Durante esas cuatro horas me impresionó la forma en que el personal de la clínica acogía todo lo que pasaba con una indiferencia distraída, agotados por el esfuerzo, pendientes de no doblegarse en el deber cotidiano, sin inmutarse frente a la adversidad que los rodeaba, abstraídos en sus propias penas y sin darse cuenta de que ellos eran los artífices de dolores y penas más grandes que las cargaban a cuestas los pacientes.
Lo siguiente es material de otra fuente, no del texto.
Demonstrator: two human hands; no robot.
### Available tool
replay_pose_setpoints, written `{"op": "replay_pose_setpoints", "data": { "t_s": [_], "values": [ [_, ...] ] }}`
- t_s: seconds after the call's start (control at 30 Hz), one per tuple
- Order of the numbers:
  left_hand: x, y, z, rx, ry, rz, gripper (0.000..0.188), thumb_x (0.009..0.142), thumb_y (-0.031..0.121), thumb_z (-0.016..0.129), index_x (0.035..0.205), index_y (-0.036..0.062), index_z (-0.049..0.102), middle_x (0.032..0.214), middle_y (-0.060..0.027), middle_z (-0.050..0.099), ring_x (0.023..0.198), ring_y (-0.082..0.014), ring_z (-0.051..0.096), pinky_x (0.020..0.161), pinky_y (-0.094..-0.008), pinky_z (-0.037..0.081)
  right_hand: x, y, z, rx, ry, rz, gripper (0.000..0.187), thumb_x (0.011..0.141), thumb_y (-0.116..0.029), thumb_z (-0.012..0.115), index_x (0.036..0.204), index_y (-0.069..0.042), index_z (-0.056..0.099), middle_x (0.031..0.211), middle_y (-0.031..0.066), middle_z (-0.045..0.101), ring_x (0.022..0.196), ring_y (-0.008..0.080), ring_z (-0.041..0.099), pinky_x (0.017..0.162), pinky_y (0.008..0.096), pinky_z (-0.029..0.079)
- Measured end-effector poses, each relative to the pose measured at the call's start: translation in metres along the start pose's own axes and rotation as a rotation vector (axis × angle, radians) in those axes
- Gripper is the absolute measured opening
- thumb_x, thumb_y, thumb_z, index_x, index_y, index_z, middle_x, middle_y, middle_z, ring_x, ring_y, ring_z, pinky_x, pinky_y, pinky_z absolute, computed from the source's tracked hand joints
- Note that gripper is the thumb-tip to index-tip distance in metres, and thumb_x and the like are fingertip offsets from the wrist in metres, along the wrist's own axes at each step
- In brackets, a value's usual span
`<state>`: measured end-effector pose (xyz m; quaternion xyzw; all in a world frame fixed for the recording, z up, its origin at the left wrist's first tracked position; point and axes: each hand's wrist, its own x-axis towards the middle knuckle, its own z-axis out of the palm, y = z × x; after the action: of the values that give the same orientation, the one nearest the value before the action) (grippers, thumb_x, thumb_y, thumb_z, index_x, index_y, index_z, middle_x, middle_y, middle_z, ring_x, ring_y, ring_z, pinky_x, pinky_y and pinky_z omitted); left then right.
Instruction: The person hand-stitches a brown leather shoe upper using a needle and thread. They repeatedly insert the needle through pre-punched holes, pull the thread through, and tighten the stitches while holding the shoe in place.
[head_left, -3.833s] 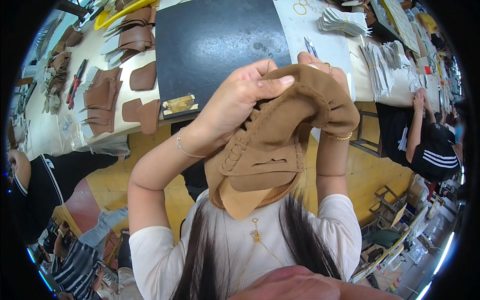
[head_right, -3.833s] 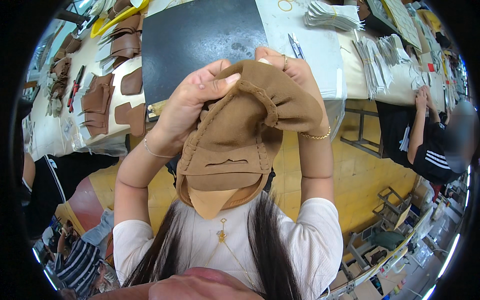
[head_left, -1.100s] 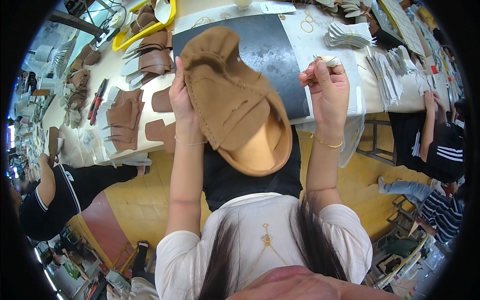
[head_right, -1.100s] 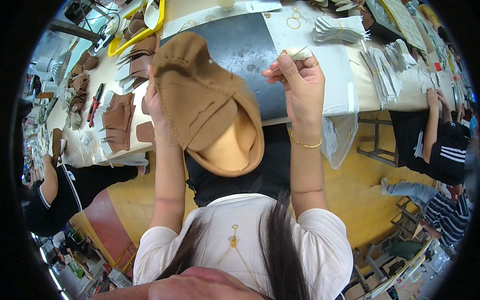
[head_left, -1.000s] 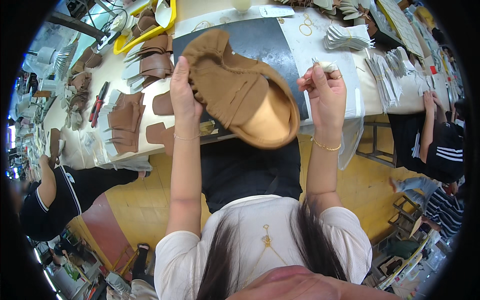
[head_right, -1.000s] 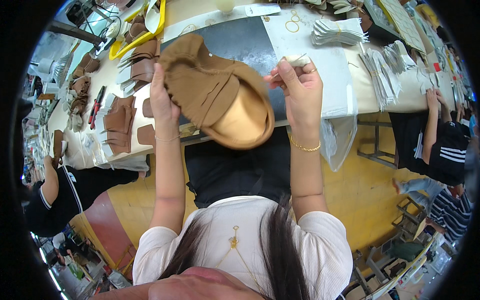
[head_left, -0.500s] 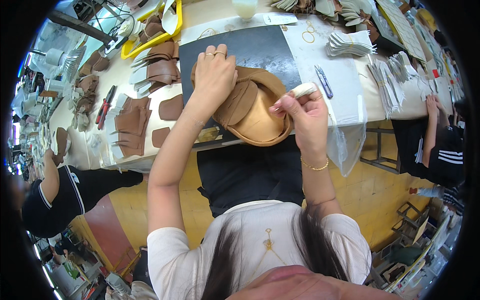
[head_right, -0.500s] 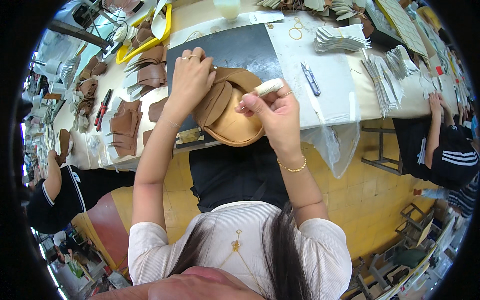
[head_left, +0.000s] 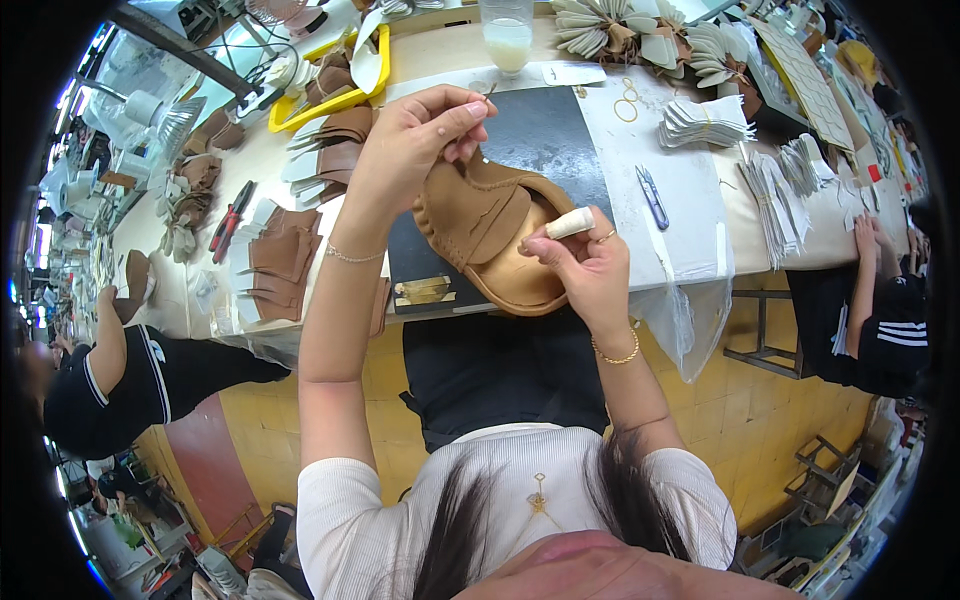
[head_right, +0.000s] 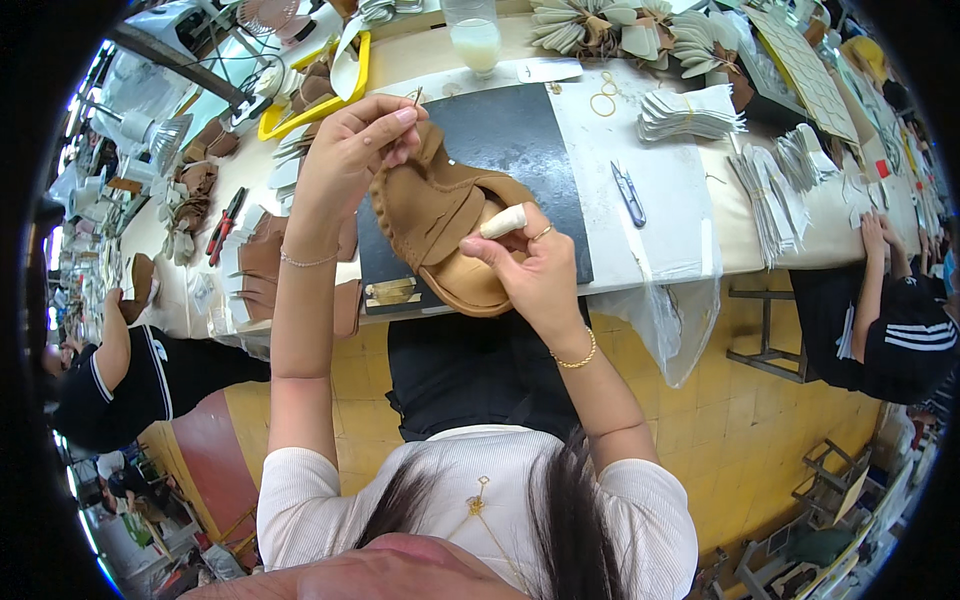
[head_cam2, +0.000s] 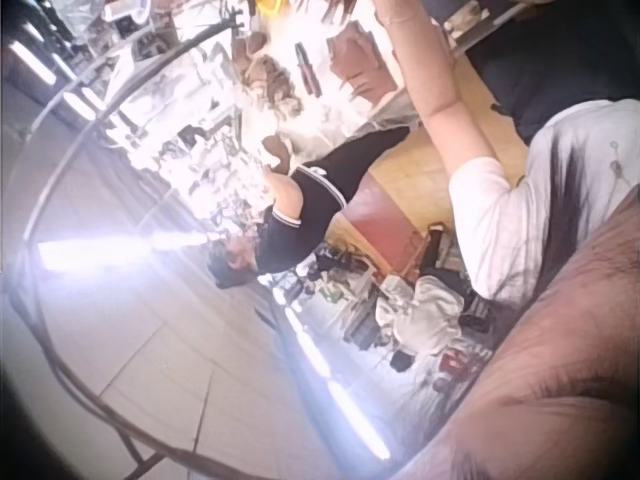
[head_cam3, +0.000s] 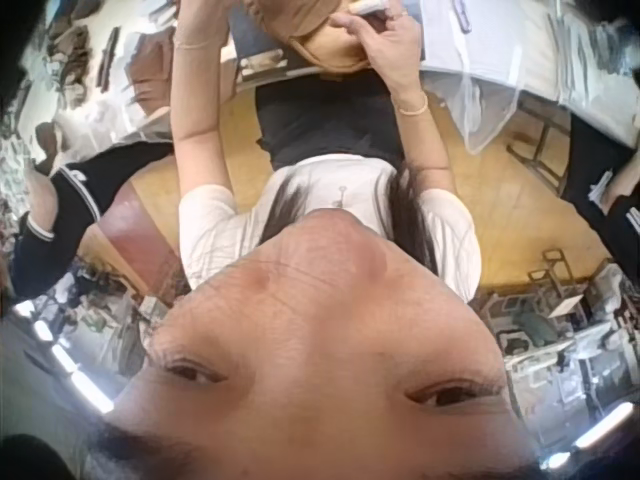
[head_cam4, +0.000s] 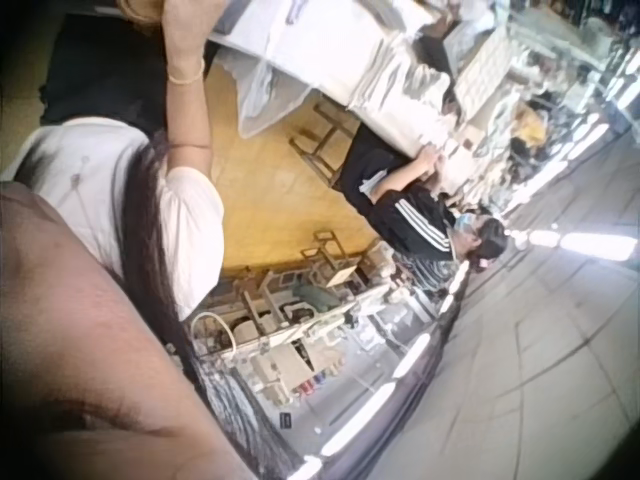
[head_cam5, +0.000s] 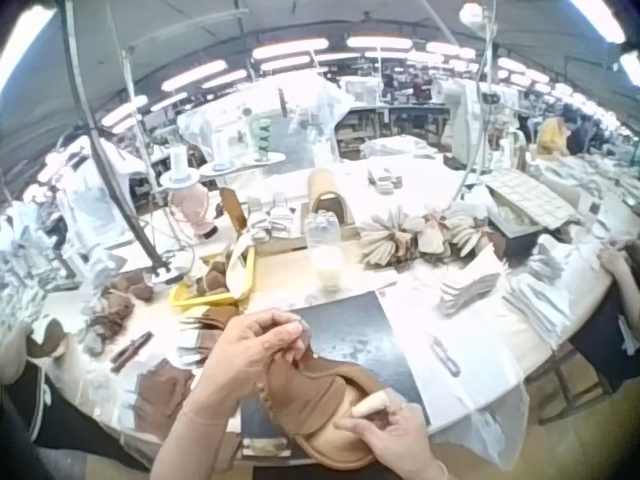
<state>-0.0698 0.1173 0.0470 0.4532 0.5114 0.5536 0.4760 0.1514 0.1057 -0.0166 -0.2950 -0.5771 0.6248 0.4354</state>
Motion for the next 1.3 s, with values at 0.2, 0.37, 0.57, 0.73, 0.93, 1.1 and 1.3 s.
{"op": "replay_pose_setpoints", "data": {
  "t_s": [0.2,0.37,0.57,0.73,0.93,1.1,1.3],
  "values": [
    [-0.038,0.008,0.004,0.006,-0.021,-0.053,0.02,0.092,0.019,0.066,0.097,-0.0007,0.069,0.076,0.002,0.062,0.065,-0.0029,0.049,0.058,-0.0175,0.036,0.016,-0.026,0.012,0.117,-0.06,-0.146,0.018,0.083,0.006,0.07,0.098,0.003,0.061,0.104,0.0104,0.065,0.094,0.0185,0.069,0.084,0.028,0.057],
    [-0.079,-0.006,0.015,-0.25,-0.009,-0.103,0.02,0.091,0.018,0.068,0.098,-0.0005,0.069,0.077,-0.0006,0.063,0.065,-0.0045,0.05,0.058,-0.0179,0.038,0.024,-0.03,0.035,0.224,-0.003,-0.253,0.018,0.078,0.005,0.076,0.092,0.001,0.064,0.1,0.0081,0.064,0.088,0.011,0.065,0.076,0.0229,0.055],
    [-0.101,-0.029,0.016,-0.219,0.169,0.035,0.015,0.09,0.009,0.067,0.099,-0.0021,0.07,0.079,-0.0019,0.065,0.066,-0.0047,0.051,0.061,-0.0188,0.041,0.01,-0.013,0.045,-0.35,0.028,-0.407,0.015,0.076,0.0,0.078,0.089,-0.001,0.07,0.088,0.0051,0.062,0.076,0.0118,0.064,0.065,0.0238,0.052],
    [-0.118,-0.031,0.015,-0.166,0.284,0.073,0.013,0.089,0.006,0.066,0.096,-0.0032,0.071,0.078,0.0,0.064,0.064,-0.003,0.047,0.058,-0.0186,0.037,-0.001,-0.01,0.049,-0.504,-0.019,-0.385,0.015,0.077,-0.005,0.078,0.091,-0.003,0.071,0.075,0.0039,0.059,0.062,0.0116,0.055,0.055,0.0278,0.044],
    [-0.127,-0.024,0.012,-0.176,0.296,0.135,0.011,0.087,0.005,0.068,0.093,-0.0035,0.073,0.073,0.0007,0.059,0.06,-0.0022,0.043,0.054,-0.0191,0.031,-0.01,-0.025,0.056,-0.469,-0.044,-0.314,0.015,0.078,-0.005,0.078,0.091,-0.003,0.071,0.066,0.0017,0.052,0.054,0.0084,0.048,0.048,0.0242,0.038],
    [-0.127,-0.022,0.014,-0.124,0.325,0.189,0.011,0.087,0.004,0.067,0.093,-0.004,0.072,0.072,0.0003,0.058,0.06,-0.0023,0.044,0.053,-0.019,0.032,-0.013,-0.031,0.061,-0.461,-0.042,-0.346,0.014,0.078,-0.005,0.078,0.09,-0.002,0.071,0.065,0.0007,0.05,0.05,0.0069,0.044,0.045,0.0226,0.035],
    [-0.13,-0.024,0.014,-0.14,0.333,0.223,0.011,0.087,0.003,0.068,0.093,-0.0043,0.072,0.071,0.0008,0.057,0.059,-0.002,0.044,0.052,-0.0192,0.031,-0.015,-0.031,0.067,-0.502,-0.032,-0.409,0.013,0.078,-0.002,0.077,0.089,-0.002,0.07,0.065,0.0016,0.051,0.049,0.0067,0.045,0.044,0.0226,0.035]
  ]
}}
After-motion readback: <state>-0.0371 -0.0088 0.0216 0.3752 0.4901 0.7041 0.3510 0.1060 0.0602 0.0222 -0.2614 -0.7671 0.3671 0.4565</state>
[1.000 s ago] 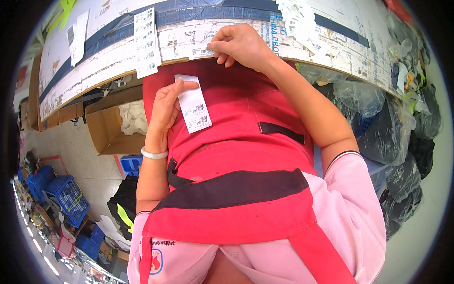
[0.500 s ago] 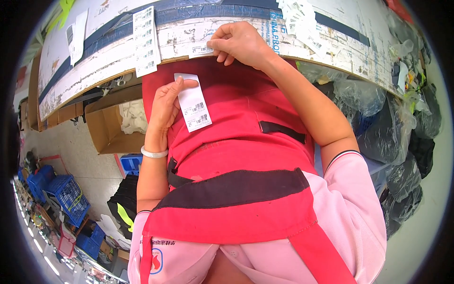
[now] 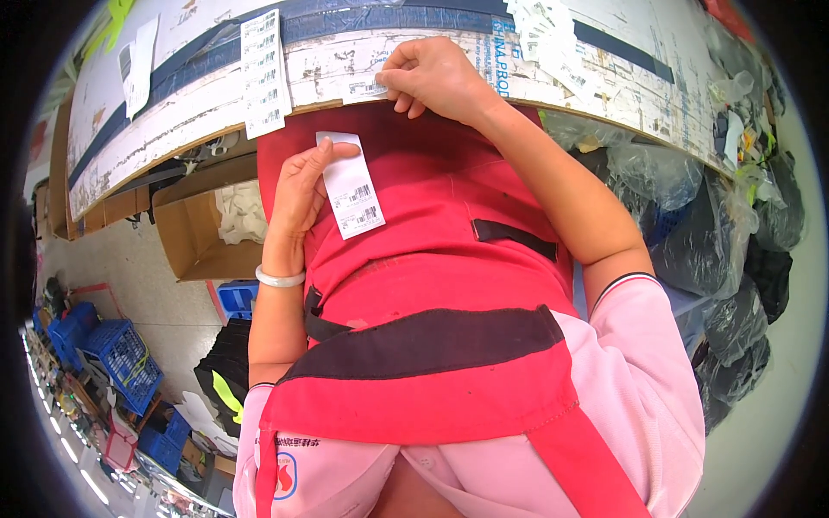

El segundo síntoma del sistema de salud es la desmoralización propia del paciente que se quiere morir: Por un lado, están los médicos, las enfermeras, las recepcionistas, que parecieran no querer que la situación cambie, pues siguen absortos en el día a día y en sus mismas prácticas. Por el otro, el gobierno parece impotente de cambiar las cosas pues la reforma a la salud que pretendía mejorar y humanizar el servicio se hundió en el congreso hace unos meses y nada pasó y los ciudadanos debieron conformarse con lo que había, en último lugar están los usuarios que se acostumbran a la mediocridad, al mal trato, a las largas esperas, a la indiferencia, al mal servicio sin poderse quejar ni oponer. ¿Qué otra cosa pueden hacer en su situación?
El diagnóstico
El hábito al dolor y a la enfermedad es peor que el dolor y la enfermedad misma. Los hechos en aquella visita sorprenden por su dureza. Habrá algunos que digan que no se puede juzgar el sistema de salud por un solo caso, pero es que la misma situación la vivieron los cientos de usuarios desvalidos e impotentes que esperaban conmigo en la sala de espera y en las filas, usuarios que debían conformarse con las excusas de las enfermeras, con la parquedad de los médicos, con la exposición vergonzosa de su dolor. La terrible enfermedad del sistema de salud en Colombia es la del abandono: enfermedad que desafortunadamente sufren por contagio los usuarios, que no tienen otra opción que conformarse con el trato mezquino y desdichado que les da el gobierno y que inocula el gobierno con su corrupción y su indiferencia. Bien lo decía Camus que todo pecado es mortal y toda indiferencia es criminal.